But somehow he and Hamilton, after a few days' acquaintance, seemed to glide into the subject imperceptibly. Mutual confidences followed in the course of nature. It seemed that Hamilton too, like Kettle, was a devotee of the stiller forms of verse.

"You see, Skipper," he said, "I've been a pretty bad lot, and I've made things hum most of my time, and so I suppose I get my hankerings after restfulness as the natural result of contrast."

"Same here, sir. Ashore I can respect myself, and in our chapel circle, though I say it myself, you'll find few more respected men. But at sea I shouldn't like to tell you what I've done; I shouldn't like to tell any one. If a saint has to come down and skipper the brutes we have to ship as sailormen nowadays, he'd wear out his halo flinging it at them. And when matters have been worst, and I've been bashing the hands about, or doing things to carry out an owner's order that I'd blush even to think of ashore, why then, sir, gentle verse, to tunes I know, seems to bubble up inside me like springs in a barren land."

"Well, I don't know about that," said Hamilton doubtfully, "but when I get thoroughly sick of myself, and wish I was dead, I sometimes stave off putting a shot through my silly head by getting a pencil and paper, and shifting my thoughts out of the beastly world I know, into--well, it's hard to explain. But I get sort of notions, don't you see, and they seem to run best in verse. I write 'em when the fit's on me, and I burn 'em when the fit's through; and you'll hardly think it, but I never told a living soul I ever did such a thing till I told you this minute. My set--I mean, I couldn't bear to be laughed at. But you seem to be a fellow that's been in much the same sort of box yourself."

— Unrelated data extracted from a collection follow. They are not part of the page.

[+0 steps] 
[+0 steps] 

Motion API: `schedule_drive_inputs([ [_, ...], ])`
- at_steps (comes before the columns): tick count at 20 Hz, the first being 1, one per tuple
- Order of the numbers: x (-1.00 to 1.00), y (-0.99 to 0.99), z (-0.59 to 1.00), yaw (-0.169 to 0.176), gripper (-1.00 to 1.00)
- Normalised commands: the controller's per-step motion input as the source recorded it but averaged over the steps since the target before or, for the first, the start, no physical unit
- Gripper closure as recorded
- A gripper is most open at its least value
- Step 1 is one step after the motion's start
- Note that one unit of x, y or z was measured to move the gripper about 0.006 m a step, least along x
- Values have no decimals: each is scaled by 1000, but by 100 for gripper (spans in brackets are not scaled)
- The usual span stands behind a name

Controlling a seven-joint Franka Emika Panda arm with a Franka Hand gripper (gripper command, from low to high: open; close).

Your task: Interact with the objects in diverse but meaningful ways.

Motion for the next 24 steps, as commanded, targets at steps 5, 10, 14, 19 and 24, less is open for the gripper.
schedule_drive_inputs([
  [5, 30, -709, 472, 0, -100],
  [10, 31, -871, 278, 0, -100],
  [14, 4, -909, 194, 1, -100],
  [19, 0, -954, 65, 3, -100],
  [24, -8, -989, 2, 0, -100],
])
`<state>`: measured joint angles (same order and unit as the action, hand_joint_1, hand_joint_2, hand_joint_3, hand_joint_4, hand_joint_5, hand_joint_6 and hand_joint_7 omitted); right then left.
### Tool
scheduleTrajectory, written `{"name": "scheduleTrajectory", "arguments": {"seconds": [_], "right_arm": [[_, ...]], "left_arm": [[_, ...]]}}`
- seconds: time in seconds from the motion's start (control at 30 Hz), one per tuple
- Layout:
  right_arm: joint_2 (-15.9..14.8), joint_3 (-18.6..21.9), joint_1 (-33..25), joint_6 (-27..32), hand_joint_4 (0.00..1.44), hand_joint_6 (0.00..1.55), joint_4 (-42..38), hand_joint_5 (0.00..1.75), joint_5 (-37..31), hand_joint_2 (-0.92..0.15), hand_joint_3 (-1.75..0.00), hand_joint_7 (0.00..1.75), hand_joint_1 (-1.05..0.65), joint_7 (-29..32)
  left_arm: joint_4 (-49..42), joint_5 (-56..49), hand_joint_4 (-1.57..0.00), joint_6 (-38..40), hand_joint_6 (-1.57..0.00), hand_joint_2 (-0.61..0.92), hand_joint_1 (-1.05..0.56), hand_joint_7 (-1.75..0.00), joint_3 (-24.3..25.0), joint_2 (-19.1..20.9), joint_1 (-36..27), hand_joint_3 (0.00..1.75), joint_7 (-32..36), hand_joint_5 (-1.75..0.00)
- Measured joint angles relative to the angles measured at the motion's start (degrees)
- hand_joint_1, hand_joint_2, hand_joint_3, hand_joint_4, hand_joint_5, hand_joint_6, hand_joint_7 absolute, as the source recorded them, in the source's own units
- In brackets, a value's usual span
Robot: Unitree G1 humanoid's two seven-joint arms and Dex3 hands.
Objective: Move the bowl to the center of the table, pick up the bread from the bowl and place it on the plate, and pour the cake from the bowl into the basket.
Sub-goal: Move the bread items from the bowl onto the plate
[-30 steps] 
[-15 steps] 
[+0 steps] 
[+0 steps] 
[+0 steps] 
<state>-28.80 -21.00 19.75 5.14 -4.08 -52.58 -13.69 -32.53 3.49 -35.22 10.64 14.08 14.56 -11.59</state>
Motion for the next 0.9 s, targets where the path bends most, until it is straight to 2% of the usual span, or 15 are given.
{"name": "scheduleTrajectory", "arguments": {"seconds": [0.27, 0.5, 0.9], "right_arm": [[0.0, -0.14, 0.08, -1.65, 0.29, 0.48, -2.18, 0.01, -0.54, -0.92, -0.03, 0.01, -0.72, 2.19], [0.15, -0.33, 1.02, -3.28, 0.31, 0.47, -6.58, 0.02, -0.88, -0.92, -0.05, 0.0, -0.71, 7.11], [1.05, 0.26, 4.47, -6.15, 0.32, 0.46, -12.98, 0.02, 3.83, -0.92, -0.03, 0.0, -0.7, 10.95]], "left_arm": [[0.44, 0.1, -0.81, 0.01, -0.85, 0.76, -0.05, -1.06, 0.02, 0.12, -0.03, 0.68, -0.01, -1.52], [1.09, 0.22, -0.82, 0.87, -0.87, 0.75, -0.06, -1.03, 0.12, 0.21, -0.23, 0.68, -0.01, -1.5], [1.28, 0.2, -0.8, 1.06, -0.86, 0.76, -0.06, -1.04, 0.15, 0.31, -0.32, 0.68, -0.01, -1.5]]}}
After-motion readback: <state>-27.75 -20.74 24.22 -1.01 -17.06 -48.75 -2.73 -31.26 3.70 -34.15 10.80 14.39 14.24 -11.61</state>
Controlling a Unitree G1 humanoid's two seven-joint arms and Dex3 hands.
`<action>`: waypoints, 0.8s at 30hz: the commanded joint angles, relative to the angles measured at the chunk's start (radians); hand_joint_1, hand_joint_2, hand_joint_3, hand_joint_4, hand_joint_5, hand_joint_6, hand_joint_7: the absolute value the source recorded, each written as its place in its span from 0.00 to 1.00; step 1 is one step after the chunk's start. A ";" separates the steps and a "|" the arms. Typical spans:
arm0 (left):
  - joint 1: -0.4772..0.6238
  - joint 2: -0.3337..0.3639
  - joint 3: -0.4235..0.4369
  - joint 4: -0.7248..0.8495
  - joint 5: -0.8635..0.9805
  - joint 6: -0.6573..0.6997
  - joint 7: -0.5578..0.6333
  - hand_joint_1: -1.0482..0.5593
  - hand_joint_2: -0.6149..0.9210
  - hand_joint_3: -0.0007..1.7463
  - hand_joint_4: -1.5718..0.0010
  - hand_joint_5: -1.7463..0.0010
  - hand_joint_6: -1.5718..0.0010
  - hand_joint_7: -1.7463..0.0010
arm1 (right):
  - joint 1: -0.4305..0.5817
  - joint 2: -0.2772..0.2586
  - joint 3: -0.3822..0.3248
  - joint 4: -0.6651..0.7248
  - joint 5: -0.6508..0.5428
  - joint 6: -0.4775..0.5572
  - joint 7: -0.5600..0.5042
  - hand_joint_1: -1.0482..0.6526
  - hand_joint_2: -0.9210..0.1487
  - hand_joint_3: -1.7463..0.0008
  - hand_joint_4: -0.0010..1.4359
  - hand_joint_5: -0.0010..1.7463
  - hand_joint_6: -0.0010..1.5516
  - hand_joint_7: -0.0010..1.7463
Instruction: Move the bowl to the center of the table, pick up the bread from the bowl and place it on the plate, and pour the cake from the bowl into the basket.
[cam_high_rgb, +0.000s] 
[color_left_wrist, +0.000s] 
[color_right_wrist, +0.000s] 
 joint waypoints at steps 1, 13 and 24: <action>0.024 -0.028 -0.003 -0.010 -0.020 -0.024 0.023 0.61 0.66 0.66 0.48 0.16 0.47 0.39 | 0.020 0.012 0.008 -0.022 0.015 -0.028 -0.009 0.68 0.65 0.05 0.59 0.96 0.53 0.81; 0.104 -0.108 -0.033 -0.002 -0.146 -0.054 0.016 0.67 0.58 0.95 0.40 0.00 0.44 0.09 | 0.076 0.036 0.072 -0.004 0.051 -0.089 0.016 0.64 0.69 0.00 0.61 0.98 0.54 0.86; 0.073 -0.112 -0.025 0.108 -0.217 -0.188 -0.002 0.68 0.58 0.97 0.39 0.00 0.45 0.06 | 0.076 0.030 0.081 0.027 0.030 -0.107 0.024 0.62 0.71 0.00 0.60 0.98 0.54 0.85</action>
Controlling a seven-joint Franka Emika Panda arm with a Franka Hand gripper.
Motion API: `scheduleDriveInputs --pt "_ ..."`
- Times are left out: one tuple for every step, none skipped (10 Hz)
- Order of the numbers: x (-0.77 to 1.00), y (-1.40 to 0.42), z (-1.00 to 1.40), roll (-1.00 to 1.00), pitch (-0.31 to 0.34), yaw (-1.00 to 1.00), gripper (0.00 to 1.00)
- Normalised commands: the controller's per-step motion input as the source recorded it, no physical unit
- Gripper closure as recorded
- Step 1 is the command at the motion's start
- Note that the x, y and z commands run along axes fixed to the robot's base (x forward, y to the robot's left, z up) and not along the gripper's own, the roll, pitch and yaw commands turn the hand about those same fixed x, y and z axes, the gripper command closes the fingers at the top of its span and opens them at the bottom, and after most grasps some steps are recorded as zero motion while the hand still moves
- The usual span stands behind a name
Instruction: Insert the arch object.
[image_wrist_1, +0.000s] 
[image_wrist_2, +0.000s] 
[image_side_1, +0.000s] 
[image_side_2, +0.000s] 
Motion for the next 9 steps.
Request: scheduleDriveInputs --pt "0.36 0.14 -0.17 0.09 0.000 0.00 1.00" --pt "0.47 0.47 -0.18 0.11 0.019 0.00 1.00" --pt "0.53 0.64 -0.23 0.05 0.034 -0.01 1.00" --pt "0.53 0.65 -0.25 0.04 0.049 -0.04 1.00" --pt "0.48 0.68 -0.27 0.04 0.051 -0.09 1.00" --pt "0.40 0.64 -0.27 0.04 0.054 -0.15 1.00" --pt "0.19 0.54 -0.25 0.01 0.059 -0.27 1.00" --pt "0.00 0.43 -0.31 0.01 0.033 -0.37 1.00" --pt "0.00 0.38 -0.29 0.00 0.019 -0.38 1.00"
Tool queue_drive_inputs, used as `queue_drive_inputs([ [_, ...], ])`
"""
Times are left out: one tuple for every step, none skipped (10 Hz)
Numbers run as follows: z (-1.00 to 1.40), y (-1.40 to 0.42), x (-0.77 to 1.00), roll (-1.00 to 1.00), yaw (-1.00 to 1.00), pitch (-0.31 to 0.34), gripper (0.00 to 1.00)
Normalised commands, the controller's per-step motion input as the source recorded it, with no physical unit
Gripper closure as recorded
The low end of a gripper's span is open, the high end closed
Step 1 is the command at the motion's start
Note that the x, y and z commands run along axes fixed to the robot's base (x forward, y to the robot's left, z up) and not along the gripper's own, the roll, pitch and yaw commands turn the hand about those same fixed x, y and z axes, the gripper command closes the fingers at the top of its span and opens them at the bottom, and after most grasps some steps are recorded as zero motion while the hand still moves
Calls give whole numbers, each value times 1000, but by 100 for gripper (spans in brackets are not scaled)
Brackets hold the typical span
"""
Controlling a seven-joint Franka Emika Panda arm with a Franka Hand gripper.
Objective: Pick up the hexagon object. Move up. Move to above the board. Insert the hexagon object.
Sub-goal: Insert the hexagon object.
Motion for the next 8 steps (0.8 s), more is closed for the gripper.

"I don't know quite that. At any rate, I've never thought of shooting myself."

"Oh, I didn't mean to suggest we were alike at all in detail. I was only thinking we had both seen rough times. Lord forbid that any man should ever be half the fool that I have been." He sighed heavily.--"However, sufficient for the day. Look out over yonder; there's a bit of color for you."

A shoal of flying-fish got up out of the warm, shining water and ran away over the ripples like so many silver rats; yellow tangles of Gulf-weed swam in close squadron on the emerald sea; and on the western horizon screw-pile lighthouses stood up out of the water, marking the nearness of the low-lying Floridan beaches, and reminding one of mysterious Everglades beyond.

"A man, they tell me," said Hamilton, "can go into that country at the back there, and be a hermit, and live honestly on his own fish and fruit. I believe I'd like that life. I could go there, and be decent, and perhaps in time I should forget things."

"Don't you try it. The mosquitoes are shocking."

"There are worse devils than mosquitoes. Now I should have thought there was something about those Everglades that would have appealed to you, Skipper?"